▶ _What is required_:
The records should be repeated word for word, pictures excluded.

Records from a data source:
* * * * *

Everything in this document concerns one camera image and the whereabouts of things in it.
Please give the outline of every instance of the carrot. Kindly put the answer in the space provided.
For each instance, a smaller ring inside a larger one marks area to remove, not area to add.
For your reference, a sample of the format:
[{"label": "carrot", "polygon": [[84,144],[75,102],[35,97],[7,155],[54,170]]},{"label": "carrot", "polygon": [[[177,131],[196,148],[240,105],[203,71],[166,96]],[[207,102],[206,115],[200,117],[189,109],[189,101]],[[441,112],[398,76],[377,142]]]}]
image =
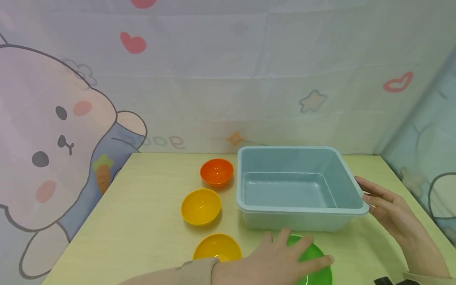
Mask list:
[{"label": "carrot", "polygon": [[92,167],[95,170],[95,177],[97,179],[97,185],[101,195],[104,195],[109,187],[109,182],[111,181],[110,169],[113,164],[114,161],[112,159],[108,159],[107,155],[100,155],[98,160],[93,162]]}]

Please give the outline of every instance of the beige sleeve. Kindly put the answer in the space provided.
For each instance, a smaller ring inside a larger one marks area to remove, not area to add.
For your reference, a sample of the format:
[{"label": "beige sleeve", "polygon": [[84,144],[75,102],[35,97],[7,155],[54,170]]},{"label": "beige sleeve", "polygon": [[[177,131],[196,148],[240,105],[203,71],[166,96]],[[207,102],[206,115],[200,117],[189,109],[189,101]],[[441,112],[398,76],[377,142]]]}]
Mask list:
[{"label": "beige sleeve", "polygon": [[217,262],[217,258],[187,261],[181,267],[145,273],[119,285],[211,285],[212,267]]},{"label": "beige sleeve", "polygon": [[428,276],[421,276],[404,272],[404,278],[415,281],[420,285],[456,285],[456,279],[441,279]]}]

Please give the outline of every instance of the yellow bowl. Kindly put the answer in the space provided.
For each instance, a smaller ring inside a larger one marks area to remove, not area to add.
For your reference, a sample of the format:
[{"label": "yellow bowl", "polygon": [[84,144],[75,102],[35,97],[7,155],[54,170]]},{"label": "yellow bowl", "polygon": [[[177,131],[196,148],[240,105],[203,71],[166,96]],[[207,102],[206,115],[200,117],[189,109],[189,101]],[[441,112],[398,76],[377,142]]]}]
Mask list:
[{"label": "yellow bowl", "polygon": [[184,220],[193,226],[210,224],[220,213],[219,195],[211,189],[198,189],[185,197],[181,205]]},{"label": "yellow bowl", "polygon": [[238,243],[223,233],[211,234],[197,246],[193,259],[217,257],[221,262],[242,258]]}]

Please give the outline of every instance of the plastic bowl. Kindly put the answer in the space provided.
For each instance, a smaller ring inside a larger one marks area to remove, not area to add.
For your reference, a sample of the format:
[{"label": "plastic bowl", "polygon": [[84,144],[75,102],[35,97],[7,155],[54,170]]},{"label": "plastic bowl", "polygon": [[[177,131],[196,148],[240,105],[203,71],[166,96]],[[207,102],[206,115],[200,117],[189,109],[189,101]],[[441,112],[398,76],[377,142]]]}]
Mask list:
[{"label": "plastic bowl", "polygon": [[233,165],[228,160],[221,158],[206,161],[200,169],[203,181],[216,188],[227,185],[233,177],[233,172]]},{"label": "plastic bowl", "polygon": [[[294,245],[302,236],[291,234],[288,237],[287,246]],[[303,253],[298,261],[307,261],[315,258],[325,256],[323,252],[315,245],[311,244],[305,253]],[[301,279],[296,285],[332,285],[332,271],[331,267],[325,267],[320,271],[307,275]]]},{"label": "plastic bowl", "polygon": [[184,220],[193,226],[210,224],[220,213],[222,203],[211,189],[198,189],[185,197],[181,205]]},{"label": "plastic bowl", "polygon": [[242,258],[238,243],[230,236],[216,233],[207,236],[197,246],[193,259],[216,257],[221,262]]}]

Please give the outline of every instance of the orange bowl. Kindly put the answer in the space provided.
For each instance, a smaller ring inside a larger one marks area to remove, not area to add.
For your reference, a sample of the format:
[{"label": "orange bowl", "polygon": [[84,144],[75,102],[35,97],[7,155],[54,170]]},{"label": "orange bowl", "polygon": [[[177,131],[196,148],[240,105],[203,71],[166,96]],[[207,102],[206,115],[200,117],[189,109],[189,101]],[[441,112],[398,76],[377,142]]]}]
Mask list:
[{"label": "orange bowl", "polygon": [[233,165],[228,160],[221,158],[206,161],[200,169],[202,180],[216,188],[227,185],[233,177],[233,172]]},{"label": "orange bowl", "polygon": [[211,234],[197,246],[193,259],[216,257],[221,262],[242,258],[238,243],[229,235],[223,233]]},{"label": "orange bowl", "polygon": [[198,189],[185,197],[181,205],[184,220],[193,226],[212,223],[220,213],[220,196],[211,189]]}]

* * * * *

▶ _Task answer_:
Everything in this document concerns one camera image and the whereabouts of things in it.
Please give the outline of every instance of the carrot. Kindly put the answer in the space provided.
For each instance, a smaller ring inside a larger one marks area to remove, not area to add.
For your reference, a sample of the format:
[{"label": "carrot", "polygon": [[84,144],[75,102],[35,97],[7,155],[54,170]]},{"label": "carrot", "polygon": [[[177,131],[196,148],[240,105],[203,71],[166,96]],[[207,102],[206,115],[200,117],[189,109],[189,101]],[[441,112],[398,76],[377,142]]]}]
image =
Mask list:
[{"label": "carrot", "polygon": [[92,167],[95,170],[95,177],[97,179],[97,185],[101,195],[104,195],[109,187],[109,182],[111,181],[110,169],[113,164],[114,161],[112,159],[108,159],[107,155],[100,155],[98,160],[93,162]]}]

Please give the outline of every instance of the beige sleeve. Kindly put the answer in the space provided.
For each instance, a smaller ring inside a larger one marks area to remove, not area to add.
For your reference, a sample of the format:
[{"label": "beige sleeve", "polygon": [[84,144],[75,102],[35,97],[7,155],[54,170]]},{"label": "beige sleeve", "polygon": [[[177,131],[196,148],[240,105],[203,71],[166,96]],[[207,102],[206,115],[200,117],[189,109],[189,101]],[[441,112],[398,76],[377,142]]]}]
Mask list:
[{"label": "beige sleeve", "polygon": [[217,262],[217,258],[187,261],[181,267],[145,273],[119,285],[211,285],[212,267]]},{"label": "beige sleeve", "polygon": [[428,276],[421,276],[404,272],[404,278],[415,281],[420,285],[456,285],[456,279],[441,279]]}]

Please give the outline of every instance of the yellow bowl. Kindly put the answer in the space provided.
For each instance, a smaller ring inside a larger one marks area to remove, not area to add.
For your reference, a sample of the format:
[{"label": "yellow bowl", "polygon": [[84,144],[75,102],[35,97],[7,155],[54,170]]},{"label": "yellow bowl", "polygon": [[[177,131],[196,148],[240,105],[203,71],[166,96]],[[207,102],[206,115],[200,117],[189,109],[189,101]],[[441,112],[398,76],[377,142]]]}]
Mask list:
[{"label": "yellow bowl", "polygon": [[184,220],[193,226],[210,224],[220,213],[219,195],[211,189],[198,189],[185,197],[181,205]]},{"label": "yellow bowl", "polygon": [[238,243],[223,233],[211,234],[197,246],[193,259],[217,257],[221,262],[242,258]]}]

Please give the outline of every instance of the plastic bowl. Kindly put the answer in the space provided.
For each instance, a smaller ring inside a larger one marks area to remove, not area to add.
For your reference, a sample of the format:
[{"label": "plastic bowl", "polygon": [[84,144],[75,102],[35,97],[7,155],[54,170]]},{"label": "plastic bowl", "polygon": [[[177,131],[196,148],[240,105],[203,71],[166,96]],[[207,102],[206,115],[200,117],[189,109],[189,101]],[[441,112],[398,76],[377,142]]]}]
Mask list:
[{"label": "plastic bowl", "polygon": [[233,165],[228,160],[221,158],[206,161],[200,169],[203,181],[216,188],[227,185],[233,177],[233,172]]},{"label": "plastic bowl", "polygon": [[[294,245],[302,236],[291,234],[288,237],[287,246]],[[303,253],[298,261],[307,261],[315,258],[325,256],[323,252],[315,245],[311,244],[305,253]],[[301,279],[296,285],[332,285],[332,271],[331,267],[325,267],[320,271],[307,275]]]},{"label": "plastic bowl", "polygon": [[184,220],[193,226],[210,224],[220,213],[222,203],[211,189],[198,189],[185,197],[181,205]]},{"label": "plastic bowl", "polygon": [[242,258],[238,243],[230,236],[216,233],[207,236],[197,246],[193,259],[216,257],[221,262]]}]

Please give the outline of every instance of the orange bowl. Kindly put the answer in the space provided.
For each instance, a smaller ring inside a larger one marks area to remove, not area to add.
For your reference, a sample of the format:
[{"label": "orange bowl", "polygon": [[84,144],[75,102],[35,97],[7,155],[54,170]]},{"label": "orange bowl", "polygon": [[[177,131],[196,148],[240,105],[203,71],[166,96]],[[207,102],[206,115],[200,117],[189,109],[189,101]],[[441,112],[398,76],[377,142]]]}]
Mask list:
[{"label": "orange bowl", "polygon": [[233,165],[228,160],[221,158],[206,161],[200,169],[202,180],[216,188],[227,185],[233,177],[233,172]]},{"label": "orange bowl", "polygon": [[211,234],[197,246],[193,259],[216,257],[221,262],[242,258],[238,243],[229,235],[223,233]]},{"label": "orange bowl", "polygon": [[198,189],[185,197],[181,205],[184,220],[193,226],[212,223],[220,213],[220,196],[211,189]]}]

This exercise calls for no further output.